* [WORK REQUIRED]
Examine the material below. Gather every line in which the string "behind" appears.

* [DATA BELOW]

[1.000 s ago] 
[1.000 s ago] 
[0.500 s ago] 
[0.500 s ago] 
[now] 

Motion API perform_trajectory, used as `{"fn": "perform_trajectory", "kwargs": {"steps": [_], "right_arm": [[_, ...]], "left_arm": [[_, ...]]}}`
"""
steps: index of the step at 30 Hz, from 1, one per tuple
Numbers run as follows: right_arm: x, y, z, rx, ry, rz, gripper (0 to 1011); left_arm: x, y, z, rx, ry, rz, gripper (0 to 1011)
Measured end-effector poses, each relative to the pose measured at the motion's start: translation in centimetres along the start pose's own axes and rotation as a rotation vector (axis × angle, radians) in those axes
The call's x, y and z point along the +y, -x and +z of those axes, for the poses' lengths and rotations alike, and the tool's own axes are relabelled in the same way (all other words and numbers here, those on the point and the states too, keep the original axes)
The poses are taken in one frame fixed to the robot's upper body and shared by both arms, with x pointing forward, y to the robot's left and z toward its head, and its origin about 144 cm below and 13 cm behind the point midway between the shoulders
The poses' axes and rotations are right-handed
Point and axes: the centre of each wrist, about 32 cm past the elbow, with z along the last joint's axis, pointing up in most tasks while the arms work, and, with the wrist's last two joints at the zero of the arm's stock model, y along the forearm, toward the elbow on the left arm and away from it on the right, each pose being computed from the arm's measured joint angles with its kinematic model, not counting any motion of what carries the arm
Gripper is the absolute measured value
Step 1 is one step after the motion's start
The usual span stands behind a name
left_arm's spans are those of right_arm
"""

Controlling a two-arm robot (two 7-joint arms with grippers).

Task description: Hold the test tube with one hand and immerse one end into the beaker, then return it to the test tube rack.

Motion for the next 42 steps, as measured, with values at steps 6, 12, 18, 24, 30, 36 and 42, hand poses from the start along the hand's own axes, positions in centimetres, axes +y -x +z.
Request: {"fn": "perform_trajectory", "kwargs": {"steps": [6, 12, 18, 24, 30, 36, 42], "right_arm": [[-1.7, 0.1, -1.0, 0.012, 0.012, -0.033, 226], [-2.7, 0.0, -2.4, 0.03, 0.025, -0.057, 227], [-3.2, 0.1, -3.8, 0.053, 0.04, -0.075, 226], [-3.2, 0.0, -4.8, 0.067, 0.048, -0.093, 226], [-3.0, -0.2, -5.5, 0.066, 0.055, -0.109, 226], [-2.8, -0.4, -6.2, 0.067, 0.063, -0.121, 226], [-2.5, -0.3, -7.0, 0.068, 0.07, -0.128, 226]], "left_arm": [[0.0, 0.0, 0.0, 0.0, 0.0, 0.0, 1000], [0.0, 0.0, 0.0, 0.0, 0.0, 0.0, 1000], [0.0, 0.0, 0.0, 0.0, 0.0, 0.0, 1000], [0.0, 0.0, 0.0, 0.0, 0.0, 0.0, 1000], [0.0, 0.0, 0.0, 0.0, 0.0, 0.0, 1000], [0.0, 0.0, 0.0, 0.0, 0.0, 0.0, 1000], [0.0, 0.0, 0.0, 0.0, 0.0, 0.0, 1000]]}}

* [ANSWER SECTION]
The poses are taken in one frame fixed to the robot's upper body and shared by both arms, with x pointing forward, y to the robot's left and z toward its head, and its origin about 144 cm below and 13 cm behind the point midway between the shoulders
The usual span stands behind a name

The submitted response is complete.